「戦場の現在(いま)−戦闘地域の最前線をゆく」加藤健二郎

まあ、日本人でこの手の、“現在”の戦場の本を書いている人というのは、それが職業である自衛官の本(は仕方のない諸事情により大変少ないわけですし、イラク関係はぽちぽちありましたね)でもなければ多少変わっているというか、著者さん本人が多かれ少なかれ変わっているものなのですが。
個人的な雑感で言うと、この方の場合「戦場に行きたい!」というのがまずなによりも上位にあって、どうせなら傭兵、と思っていたそうなのですが身体的にどうしても採って貰えず、ジャーナリストになっても正規の資格で、というのがどうしてもしっくりと来ず、とにかく危ないところに危ないところに、という性向がありますもので。
ぶっちゃけてスパイかと疑ったほうが正しいような気もします。
とはいえ国籍日本人で前歴が全く綺麗な彼は出るところに出れば結構強く(日本大使館絡みのエピソードはちょっと寒かったです;)(南米ペルーが平和になった、というのは大抵の人が言及してますね)、コスタリカでCIAの出先機関に捕まってしまい。
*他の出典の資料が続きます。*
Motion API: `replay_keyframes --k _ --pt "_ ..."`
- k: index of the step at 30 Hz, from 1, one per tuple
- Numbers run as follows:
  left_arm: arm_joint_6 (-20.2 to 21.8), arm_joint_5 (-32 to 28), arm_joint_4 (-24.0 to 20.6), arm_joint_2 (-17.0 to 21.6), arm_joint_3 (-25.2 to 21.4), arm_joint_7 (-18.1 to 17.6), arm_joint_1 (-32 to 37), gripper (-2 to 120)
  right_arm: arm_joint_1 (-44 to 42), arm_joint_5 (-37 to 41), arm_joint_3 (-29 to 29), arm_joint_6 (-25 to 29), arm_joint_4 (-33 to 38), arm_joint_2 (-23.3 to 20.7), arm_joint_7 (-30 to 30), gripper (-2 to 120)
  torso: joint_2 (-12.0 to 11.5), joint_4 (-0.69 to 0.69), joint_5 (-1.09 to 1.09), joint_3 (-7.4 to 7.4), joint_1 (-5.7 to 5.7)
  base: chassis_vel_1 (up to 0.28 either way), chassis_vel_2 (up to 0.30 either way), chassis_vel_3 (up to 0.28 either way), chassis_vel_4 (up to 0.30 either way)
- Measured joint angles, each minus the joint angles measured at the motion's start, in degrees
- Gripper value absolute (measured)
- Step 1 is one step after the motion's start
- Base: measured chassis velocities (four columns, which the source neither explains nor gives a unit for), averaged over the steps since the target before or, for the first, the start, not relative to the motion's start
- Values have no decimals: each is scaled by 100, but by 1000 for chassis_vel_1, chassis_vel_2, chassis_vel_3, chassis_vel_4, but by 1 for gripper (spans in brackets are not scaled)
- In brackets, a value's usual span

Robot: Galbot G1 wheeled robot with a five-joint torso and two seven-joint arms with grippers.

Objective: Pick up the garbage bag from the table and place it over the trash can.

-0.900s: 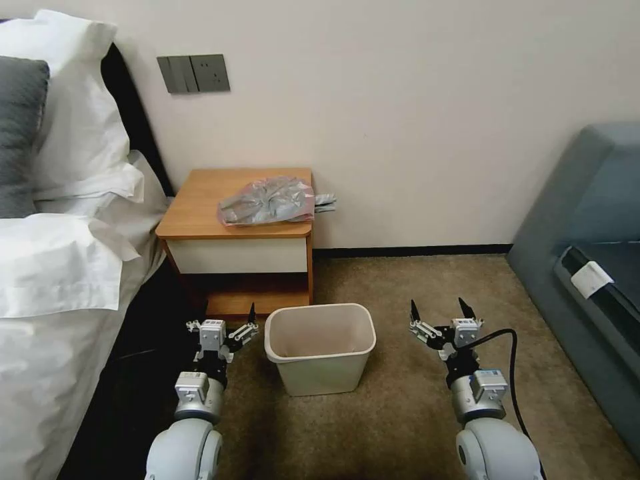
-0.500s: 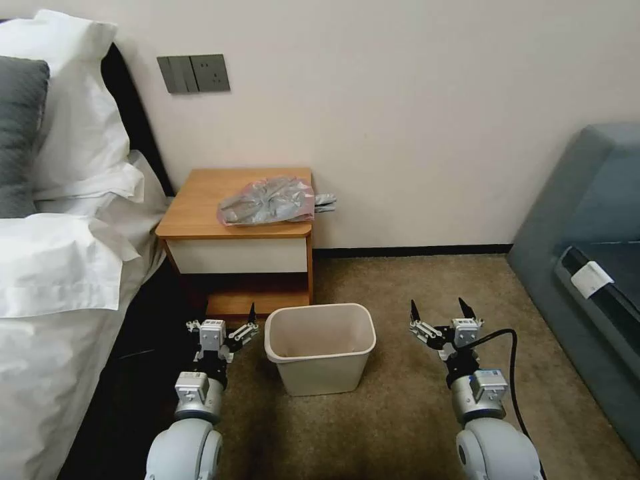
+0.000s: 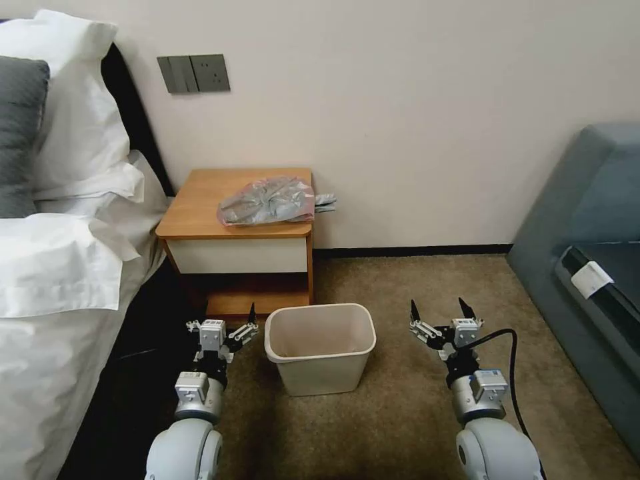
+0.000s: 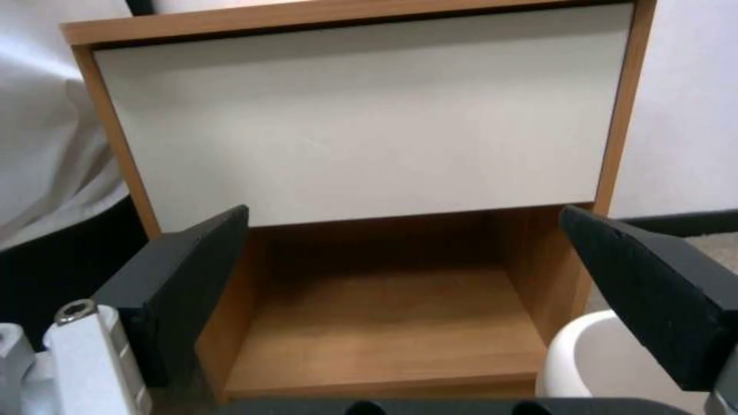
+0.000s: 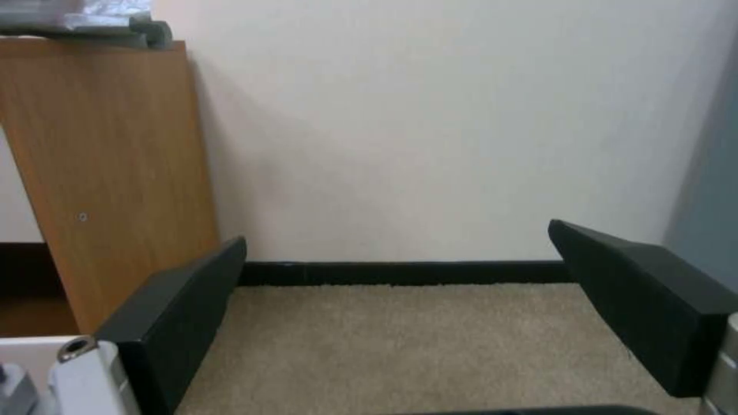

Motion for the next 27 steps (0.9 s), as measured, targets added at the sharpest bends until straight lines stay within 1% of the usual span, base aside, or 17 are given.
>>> replay_keyframes --k 15,17,18,19,21,22,25,26,27 --pt "4 0 -21 -1 0 0 11 100 -11 0 -4 -4 19 1 0 100 0 0 0 0 0 0 0 0 0" --pt "58 -19 -225 -37 9 -37 129 100 -104 -10 -57 -69 248 17 19 100 0 0 0 0 0 0 0 0 0" --pt "111 -41 -405 -71 18 -80 236 100 -179 -22 -104 -122 422 36 40 100 0 0 0 0 0 0 0 0 0" --pt "111 -41 -405 -71 18 -80 236 100 -179 -22 -104 -122 422 36 40 100 0 0 0 0 0 0 0 0 0" --pt "230 -92 -796 -146 30 -172 467 100 -389 -62 -224 -277 912 85 108 100 0 0 0 0 0 0 0 0 0" --pt "230 -92 -796 -146 30 -172 467 100 -389 -62 -224 -277 912 85 108 100 0 0 0 0 0 0 0 0 0" --pt "410 -166 -1389 -260 65 -312 816 100 -672 -115 -384 -491 1569 149 197 100 0 0 0 0 0 0 0 0 0" --pt "410 -166 -1389 -260 65 -312 816 100 -672 -115 -384 -491 1569 149 197 100 0 0 0 0 0 0 0 0 0" --pt "464 -188 -1572 -293 69 -355 926 100 -769 -135 -444 -565 1800 172 225 100 0 0 0 0 0 0 0 0 0"
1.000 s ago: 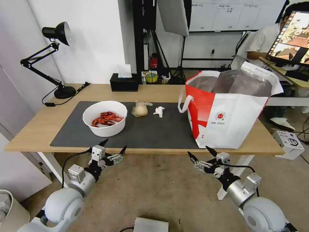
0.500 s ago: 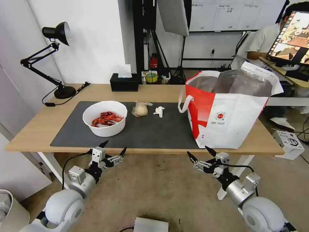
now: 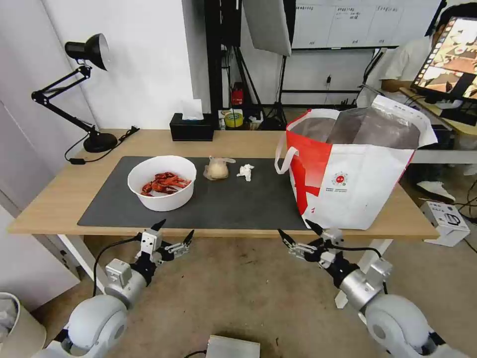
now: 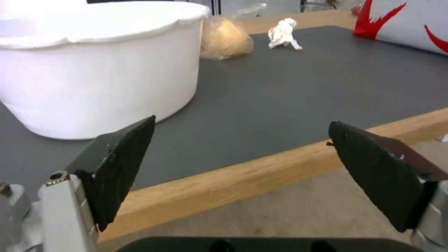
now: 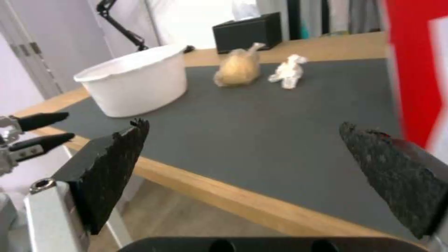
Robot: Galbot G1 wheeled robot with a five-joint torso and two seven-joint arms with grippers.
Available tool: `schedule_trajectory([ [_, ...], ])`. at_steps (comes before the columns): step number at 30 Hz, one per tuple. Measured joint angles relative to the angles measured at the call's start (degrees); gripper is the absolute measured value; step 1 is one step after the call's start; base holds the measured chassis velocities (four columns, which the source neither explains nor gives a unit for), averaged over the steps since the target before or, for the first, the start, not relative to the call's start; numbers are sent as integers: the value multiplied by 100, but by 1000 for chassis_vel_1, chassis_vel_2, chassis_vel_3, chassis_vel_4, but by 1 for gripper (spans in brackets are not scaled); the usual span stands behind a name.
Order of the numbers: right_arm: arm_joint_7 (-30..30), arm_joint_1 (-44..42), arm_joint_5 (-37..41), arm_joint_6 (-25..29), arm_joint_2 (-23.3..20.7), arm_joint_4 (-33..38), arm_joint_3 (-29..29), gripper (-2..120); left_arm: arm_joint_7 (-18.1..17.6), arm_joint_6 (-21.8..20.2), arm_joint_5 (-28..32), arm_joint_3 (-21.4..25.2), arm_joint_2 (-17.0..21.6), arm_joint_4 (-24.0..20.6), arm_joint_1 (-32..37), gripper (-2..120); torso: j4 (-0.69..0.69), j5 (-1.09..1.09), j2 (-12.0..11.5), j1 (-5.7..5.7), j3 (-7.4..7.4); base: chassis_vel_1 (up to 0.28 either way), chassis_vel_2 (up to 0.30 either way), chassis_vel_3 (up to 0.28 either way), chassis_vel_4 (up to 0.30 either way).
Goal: Pick up the trash from the table and place it into the takeout bag.
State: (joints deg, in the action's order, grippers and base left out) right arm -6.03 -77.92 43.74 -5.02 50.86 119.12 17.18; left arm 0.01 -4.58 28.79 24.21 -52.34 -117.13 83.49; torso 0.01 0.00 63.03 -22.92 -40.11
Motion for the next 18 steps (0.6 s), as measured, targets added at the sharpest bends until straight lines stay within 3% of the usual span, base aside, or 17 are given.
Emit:
schedule_trajectory([
  [7,204,916,140,-195,-49,-287,-717,100,-1,-4,-5,48,-81,-66,30,100,-1,0,0,0,-1,0,0,0,0],
  [14,754,2418,314,-666,261,-884,-1659,100,-3,-9,-108,113,-213,-148,138,100,0,0,-1,0,-1,0,0,0,0],
  [18,988,2832,374,-871,416,-1100,-1997,100,-3,-9,-139,129,-265,-145,156,100,-1,-1,-1,0,-1,0,0,0,0],
])
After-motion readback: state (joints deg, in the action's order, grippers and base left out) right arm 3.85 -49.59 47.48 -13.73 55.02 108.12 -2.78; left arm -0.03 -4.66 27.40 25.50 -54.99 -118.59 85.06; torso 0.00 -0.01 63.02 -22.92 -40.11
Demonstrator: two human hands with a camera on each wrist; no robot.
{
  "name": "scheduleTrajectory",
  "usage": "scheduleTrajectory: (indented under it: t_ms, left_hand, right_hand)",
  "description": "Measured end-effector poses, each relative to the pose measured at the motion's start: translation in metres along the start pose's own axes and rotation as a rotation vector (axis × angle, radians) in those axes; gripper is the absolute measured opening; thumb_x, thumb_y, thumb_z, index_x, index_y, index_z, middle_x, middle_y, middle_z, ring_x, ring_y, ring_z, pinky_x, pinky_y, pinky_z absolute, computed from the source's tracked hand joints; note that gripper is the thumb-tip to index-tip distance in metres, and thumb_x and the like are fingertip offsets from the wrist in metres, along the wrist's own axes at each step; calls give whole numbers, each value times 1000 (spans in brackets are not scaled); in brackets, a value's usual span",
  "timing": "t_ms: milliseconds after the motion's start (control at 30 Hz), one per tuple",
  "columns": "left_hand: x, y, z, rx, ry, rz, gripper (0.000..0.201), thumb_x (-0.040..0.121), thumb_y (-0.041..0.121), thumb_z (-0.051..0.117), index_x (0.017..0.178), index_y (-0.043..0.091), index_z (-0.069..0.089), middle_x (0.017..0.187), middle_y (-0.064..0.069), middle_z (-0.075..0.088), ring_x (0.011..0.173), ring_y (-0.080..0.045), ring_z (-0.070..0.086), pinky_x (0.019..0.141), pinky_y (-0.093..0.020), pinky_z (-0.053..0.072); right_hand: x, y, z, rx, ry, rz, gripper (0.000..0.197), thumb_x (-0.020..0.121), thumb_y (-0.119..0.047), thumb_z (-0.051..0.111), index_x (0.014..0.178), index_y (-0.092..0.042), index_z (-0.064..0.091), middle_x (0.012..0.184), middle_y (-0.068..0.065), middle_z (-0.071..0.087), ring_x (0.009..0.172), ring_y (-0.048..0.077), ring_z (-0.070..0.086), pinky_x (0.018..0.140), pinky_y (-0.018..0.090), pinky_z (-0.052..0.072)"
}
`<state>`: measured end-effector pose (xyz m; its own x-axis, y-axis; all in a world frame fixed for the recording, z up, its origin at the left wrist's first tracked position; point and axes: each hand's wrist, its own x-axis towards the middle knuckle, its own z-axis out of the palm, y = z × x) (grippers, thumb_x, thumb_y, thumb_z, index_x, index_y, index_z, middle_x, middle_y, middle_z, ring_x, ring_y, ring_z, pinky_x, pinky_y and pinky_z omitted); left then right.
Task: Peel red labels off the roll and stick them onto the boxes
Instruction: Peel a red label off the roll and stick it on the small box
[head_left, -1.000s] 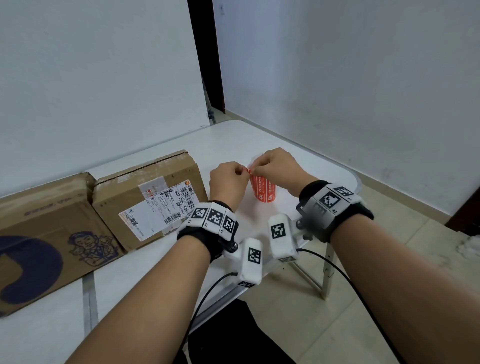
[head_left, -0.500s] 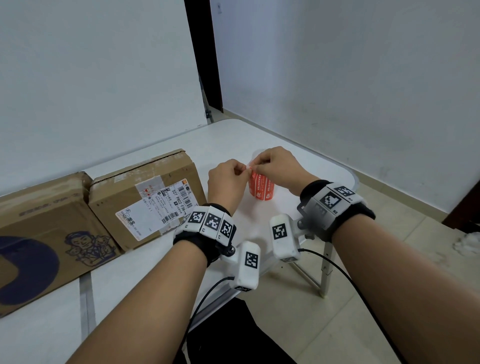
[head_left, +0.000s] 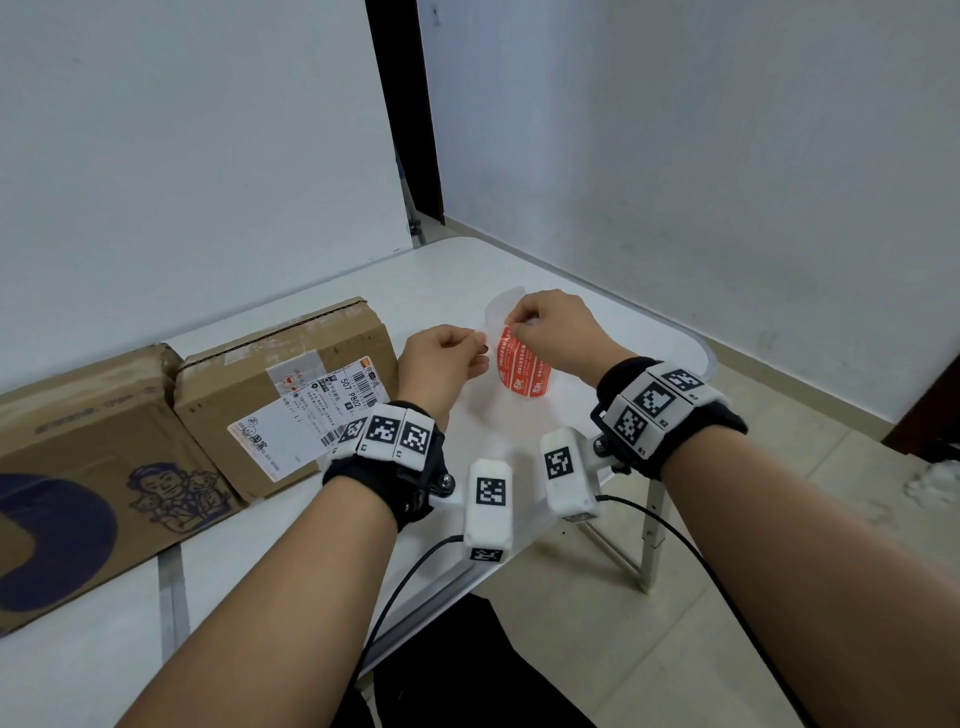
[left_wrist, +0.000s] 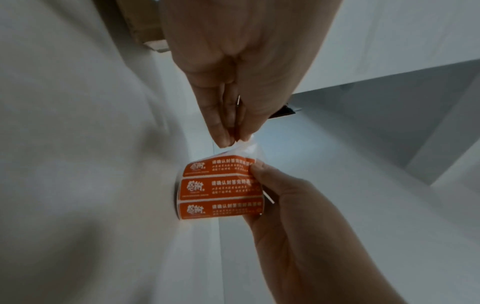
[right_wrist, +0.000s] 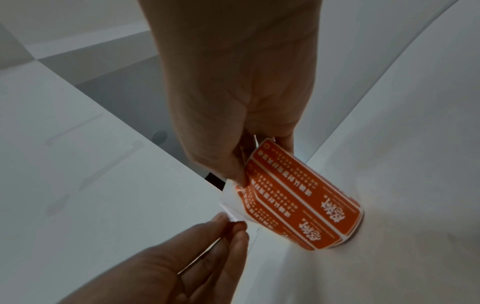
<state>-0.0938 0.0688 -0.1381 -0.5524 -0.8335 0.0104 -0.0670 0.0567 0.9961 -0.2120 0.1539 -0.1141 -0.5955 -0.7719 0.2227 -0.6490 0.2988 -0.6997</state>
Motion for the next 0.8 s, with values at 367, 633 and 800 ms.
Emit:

なんとかはったりで開放されました後、裁判を勧められて実行しましたところ。
そのまま国そのものから該当機関ごと放り出されていた、とのことなので、平和活動家の方には大変褒められてしまったそうで、正直、当人が言うように「その機会を窺がっていたんだろう」というのも納得出来ないでもないものの、なんとなくしっくり来ない気持ちも共有できるような気もしないでもないというか、なんだったんだろうこの話w


イラクの話、ユーゴスラヴィアの話、戦場で誇張される被害者数の話。ある意味で危険だけを目的にどこにでも行ってしまう人だから、説得力があるようなないような、案外平和な戦場の話、ここ数年、日本人が狙われるようになったかなとか、そんな本でしょうか。